What is needed:
Output an exact reproduction of the data.

⁂

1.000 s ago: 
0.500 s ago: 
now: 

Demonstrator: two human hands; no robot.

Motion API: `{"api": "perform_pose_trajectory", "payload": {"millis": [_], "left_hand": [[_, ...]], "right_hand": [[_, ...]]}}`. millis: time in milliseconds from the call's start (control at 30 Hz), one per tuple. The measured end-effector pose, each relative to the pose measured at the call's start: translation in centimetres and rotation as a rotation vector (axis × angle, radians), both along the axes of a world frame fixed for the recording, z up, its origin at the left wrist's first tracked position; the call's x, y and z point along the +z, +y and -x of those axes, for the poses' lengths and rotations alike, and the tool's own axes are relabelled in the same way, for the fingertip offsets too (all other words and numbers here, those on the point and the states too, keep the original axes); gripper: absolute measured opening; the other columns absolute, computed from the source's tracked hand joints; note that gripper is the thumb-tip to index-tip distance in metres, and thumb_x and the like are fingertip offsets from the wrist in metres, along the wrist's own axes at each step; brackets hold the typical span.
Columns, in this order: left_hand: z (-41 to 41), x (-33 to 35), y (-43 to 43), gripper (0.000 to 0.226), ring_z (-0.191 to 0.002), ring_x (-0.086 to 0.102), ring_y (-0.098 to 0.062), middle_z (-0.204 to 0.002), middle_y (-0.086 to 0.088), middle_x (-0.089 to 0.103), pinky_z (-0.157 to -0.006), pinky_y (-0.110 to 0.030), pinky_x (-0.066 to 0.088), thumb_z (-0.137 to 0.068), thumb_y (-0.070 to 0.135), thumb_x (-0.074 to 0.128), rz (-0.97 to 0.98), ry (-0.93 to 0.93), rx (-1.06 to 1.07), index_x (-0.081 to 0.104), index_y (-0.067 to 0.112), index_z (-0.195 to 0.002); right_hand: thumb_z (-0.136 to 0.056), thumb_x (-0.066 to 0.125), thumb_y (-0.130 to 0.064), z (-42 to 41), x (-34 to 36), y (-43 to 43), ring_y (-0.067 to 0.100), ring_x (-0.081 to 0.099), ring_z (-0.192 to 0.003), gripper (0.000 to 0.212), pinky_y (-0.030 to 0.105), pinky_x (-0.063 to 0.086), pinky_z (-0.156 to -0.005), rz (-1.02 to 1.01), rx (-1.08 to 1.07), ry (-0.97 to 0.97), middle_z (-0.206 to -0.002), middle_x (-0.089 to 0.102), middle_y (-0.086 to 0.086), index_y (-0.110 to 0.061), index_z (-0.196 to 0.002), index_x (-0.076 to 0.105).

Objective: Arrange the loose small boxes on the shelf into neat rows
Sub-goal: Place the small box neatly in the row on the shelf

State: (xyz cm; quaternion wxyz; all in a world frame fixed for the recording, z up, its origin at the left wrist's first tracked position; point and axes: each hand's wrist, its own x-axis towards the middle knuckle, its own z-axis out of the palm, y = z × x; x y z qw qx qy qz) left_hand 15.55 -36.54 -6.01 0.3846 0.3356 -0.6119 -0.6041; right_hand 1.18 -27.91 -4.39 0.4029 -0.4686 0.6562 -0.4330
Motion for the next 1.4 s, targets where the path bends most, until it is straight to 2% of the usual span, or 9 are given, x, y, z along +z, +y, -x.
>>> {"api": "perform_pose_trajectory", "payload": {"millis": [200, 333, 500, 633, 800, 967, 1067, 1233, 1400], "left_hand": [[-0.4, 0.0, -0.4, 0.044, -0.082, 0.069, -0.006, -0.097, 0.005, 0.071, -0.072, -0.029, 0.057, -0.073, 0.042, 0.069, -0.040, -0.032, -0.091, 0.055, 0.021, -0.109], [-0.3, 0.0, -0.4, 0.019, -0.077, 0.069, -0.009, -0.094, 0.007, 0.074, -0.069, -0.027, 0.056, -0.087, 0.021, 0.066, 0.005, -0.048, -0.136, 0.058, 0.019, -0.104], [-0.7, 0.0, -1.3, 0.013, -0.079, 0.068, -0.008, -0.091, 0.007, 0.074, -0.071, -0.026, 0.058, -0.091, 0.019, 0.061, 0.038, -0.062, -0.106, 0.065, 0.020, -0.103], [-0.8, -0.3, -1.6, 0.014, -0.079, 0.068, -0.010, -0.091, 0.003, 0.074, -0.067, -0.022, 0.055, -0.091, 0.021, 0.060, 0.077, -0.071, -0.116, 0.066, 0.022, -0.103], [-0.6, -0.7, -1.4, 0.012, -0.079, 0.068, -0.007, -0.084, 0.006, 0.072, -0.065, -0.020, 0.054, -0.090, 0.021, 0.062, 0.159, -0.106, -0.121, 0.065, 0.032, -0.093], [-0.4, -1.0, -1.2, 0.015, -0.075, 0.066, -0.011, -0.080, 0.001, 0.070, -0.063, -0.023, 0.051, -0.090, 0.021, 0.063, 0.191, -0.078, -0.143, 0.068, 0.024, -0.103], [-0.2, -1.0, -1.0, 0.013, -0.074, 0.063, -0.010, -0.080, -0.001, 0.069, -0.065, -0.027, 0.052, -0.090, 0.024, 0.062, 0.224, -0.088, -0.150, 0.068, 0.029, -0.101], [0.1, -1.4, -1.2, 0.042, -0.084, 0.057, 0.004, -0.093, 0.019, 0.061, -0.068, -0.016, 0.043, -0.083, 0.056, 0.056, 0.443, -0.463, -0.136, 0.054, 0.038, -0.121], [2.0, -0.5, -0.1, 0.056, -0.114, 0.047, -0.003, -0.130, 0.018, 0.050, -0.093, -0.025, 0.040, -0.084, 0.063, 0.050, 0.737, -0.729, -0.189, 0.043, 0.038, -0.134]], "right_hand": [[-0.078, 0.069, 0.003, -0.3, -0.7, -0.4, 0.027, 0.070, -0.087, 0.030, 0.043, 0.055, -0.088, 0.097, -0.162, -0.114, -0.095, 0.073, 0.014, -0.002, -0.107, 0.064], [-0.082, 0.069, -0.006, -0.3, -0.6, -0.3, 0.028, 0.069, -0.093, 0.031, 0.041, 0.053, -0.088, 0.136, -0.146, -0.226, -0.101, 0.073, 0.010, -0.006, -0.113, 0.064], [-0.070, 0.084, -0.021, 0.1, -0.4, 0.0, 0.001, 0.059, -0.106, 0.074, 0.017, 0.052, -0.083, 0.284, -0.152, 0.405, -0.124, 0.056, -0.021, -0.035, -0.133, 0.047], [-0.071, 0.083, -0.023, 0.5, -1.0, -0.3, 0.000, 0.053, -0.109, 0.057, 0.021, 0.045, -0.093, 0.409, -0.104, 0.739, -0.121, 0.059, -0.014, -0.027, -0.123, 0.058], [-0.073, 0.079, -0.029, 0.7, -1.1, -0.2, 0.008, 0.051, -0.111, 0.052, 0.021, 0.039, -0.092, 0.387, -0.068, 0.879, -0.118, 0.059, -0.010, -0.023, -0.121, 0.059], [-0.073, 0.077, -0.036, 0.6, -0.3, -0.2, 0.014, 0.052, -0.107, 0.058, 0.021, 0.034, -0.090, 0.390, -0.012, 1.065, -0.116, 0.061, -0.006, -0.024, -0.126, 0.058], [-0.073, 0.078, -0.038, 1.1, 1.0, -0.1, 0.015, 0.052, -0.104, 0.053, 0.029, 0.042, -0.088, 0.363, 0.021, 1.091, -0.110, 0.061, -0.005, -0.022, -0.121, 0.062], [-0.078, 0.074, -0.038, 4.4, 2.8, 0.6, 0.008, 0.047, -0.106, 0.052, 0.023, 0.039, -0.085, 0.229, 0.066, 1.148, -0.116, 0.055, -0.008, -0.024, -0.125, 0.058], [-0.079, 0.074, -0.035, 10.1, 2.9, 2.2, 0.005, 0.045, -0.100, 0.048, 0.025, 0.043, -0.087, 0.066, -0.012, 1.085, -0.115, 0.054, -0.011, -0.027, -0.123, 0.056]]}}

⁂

Task answer:
1.000 s ago: 
0.500 s ago: 
now: 

Demonstrator: two human hands; no robot.

Motion API: `{"api": "perform_pose_trajectory", "payload": {"millis": [_], "left_hand": [[_, ...]], "right_hand": [[_, ...]]}}`. millis: time in milliseconds from the call's start (control at 30 Hz), one per tuple. The measured end-effector pose, each relative to the pose measured at the call's start: translation in centimetres and rotation as a rotation vector (axis × angle, radians), both along the axes of a world frame fixed for the recording, z up, its origin at the left wrist's first tracked position; the call's x, y and z point along the +z, +y and -x of those axes, for the poses' lengths and rotations alike, and the tool's own axes are relabelled in the same way, for the fingertip offsets too (all other words and numbers here, those on the point and the states too, keep the original axes); gripper: absolute measured opening; the other columns absolute, computed from the source's tracked hand joints; note that gripper is the thumb-tip to index-tip distance in metres, and thumb_x and the like are fingertip offsets from the wrist in metres, along the wrist's own axes at each step; brackets hold the typical span.
Columns, in this order: left_hand: z (-41 to 41), x (-33 to 35), y (-43 to 43), gripper (0.000 to 0.226), ring_z (-0.191 to 0.002), ring_x (-0.086 to 0.102), ring_y (-0.098 to 0.062), middle_z (-0.204 to 0.002), middle_y (-0.086 to 0.088), middle_x (-0.089 to 0.103), pinky_z (-0.157 to -0.006), pinky_y (-0.110 to 0.030), pinky_x (-0.066 to 0.088), thumb_z (-0.137 to 0.068), thumb_y (-0.070 to 0.135), thumb_x (-0.074 to 0.128), rz (-0.97 to 0.98), ry (-0.93 to 0.93), rx (-1.06 to 1.07), index_x (-0.081 to 0.104), index_y (-0.067 to 0.112), index_z (-0.195 to 0.002); right_hand: thumb_z (-0.136 to 0.056), thumb_x (-0.066 to 0.125), thumb_y (-0.130 to 0.064), z (-42 to 41), x (-34 to 36), y (-43 to 43), ring_y (-0.067 to 0.100), ring_x (-0.081 to 0.099), ring_z (-0.192 to 0.003), gripper (0.000 to 0.212), pinky_y (-0.030 to 0.105), pinky_x (-0.063 to 0.086), pinky_z (-0.156 to -0.005), rz (-1.02 to 1.01), rx (-1.08 to 1.07), ry (-0.97 to 0.97), middle_z (-0.206 to -0.002), middle_x (-0.089 to 0.102), middle_y (-0.086 to 0.086), index_y (-0.110 to 0.061), index_z (-0.196 to 0.002), index_x (-0.076 to 0.105).

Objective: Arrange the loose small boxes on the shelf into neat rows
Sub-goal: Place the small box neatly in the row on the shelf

State: (xyz cm; quaternion wxyz; all in a world frame fixed for the recording, z up, its origin at the left wrist's first tracked position; point and axes: each hand's wrist, its own x-axis towards the middle knuckle, its own z-axis out of the palm, y = z × x; x y z qw qx qy qz) left_hand 15.55 -36.54 -6.01 0.3846 0.3356 -0.6119 -0.6041; right_hand 1.18 -27.91 -4.39 0.4029 -0.4686 0.6562 -0.4330
Motion for the next 1.4 s, targets where the path bends most, until it is straight to 2% of the usual span, or 9 are given, x, y, z along +z, +y, -x.
>>> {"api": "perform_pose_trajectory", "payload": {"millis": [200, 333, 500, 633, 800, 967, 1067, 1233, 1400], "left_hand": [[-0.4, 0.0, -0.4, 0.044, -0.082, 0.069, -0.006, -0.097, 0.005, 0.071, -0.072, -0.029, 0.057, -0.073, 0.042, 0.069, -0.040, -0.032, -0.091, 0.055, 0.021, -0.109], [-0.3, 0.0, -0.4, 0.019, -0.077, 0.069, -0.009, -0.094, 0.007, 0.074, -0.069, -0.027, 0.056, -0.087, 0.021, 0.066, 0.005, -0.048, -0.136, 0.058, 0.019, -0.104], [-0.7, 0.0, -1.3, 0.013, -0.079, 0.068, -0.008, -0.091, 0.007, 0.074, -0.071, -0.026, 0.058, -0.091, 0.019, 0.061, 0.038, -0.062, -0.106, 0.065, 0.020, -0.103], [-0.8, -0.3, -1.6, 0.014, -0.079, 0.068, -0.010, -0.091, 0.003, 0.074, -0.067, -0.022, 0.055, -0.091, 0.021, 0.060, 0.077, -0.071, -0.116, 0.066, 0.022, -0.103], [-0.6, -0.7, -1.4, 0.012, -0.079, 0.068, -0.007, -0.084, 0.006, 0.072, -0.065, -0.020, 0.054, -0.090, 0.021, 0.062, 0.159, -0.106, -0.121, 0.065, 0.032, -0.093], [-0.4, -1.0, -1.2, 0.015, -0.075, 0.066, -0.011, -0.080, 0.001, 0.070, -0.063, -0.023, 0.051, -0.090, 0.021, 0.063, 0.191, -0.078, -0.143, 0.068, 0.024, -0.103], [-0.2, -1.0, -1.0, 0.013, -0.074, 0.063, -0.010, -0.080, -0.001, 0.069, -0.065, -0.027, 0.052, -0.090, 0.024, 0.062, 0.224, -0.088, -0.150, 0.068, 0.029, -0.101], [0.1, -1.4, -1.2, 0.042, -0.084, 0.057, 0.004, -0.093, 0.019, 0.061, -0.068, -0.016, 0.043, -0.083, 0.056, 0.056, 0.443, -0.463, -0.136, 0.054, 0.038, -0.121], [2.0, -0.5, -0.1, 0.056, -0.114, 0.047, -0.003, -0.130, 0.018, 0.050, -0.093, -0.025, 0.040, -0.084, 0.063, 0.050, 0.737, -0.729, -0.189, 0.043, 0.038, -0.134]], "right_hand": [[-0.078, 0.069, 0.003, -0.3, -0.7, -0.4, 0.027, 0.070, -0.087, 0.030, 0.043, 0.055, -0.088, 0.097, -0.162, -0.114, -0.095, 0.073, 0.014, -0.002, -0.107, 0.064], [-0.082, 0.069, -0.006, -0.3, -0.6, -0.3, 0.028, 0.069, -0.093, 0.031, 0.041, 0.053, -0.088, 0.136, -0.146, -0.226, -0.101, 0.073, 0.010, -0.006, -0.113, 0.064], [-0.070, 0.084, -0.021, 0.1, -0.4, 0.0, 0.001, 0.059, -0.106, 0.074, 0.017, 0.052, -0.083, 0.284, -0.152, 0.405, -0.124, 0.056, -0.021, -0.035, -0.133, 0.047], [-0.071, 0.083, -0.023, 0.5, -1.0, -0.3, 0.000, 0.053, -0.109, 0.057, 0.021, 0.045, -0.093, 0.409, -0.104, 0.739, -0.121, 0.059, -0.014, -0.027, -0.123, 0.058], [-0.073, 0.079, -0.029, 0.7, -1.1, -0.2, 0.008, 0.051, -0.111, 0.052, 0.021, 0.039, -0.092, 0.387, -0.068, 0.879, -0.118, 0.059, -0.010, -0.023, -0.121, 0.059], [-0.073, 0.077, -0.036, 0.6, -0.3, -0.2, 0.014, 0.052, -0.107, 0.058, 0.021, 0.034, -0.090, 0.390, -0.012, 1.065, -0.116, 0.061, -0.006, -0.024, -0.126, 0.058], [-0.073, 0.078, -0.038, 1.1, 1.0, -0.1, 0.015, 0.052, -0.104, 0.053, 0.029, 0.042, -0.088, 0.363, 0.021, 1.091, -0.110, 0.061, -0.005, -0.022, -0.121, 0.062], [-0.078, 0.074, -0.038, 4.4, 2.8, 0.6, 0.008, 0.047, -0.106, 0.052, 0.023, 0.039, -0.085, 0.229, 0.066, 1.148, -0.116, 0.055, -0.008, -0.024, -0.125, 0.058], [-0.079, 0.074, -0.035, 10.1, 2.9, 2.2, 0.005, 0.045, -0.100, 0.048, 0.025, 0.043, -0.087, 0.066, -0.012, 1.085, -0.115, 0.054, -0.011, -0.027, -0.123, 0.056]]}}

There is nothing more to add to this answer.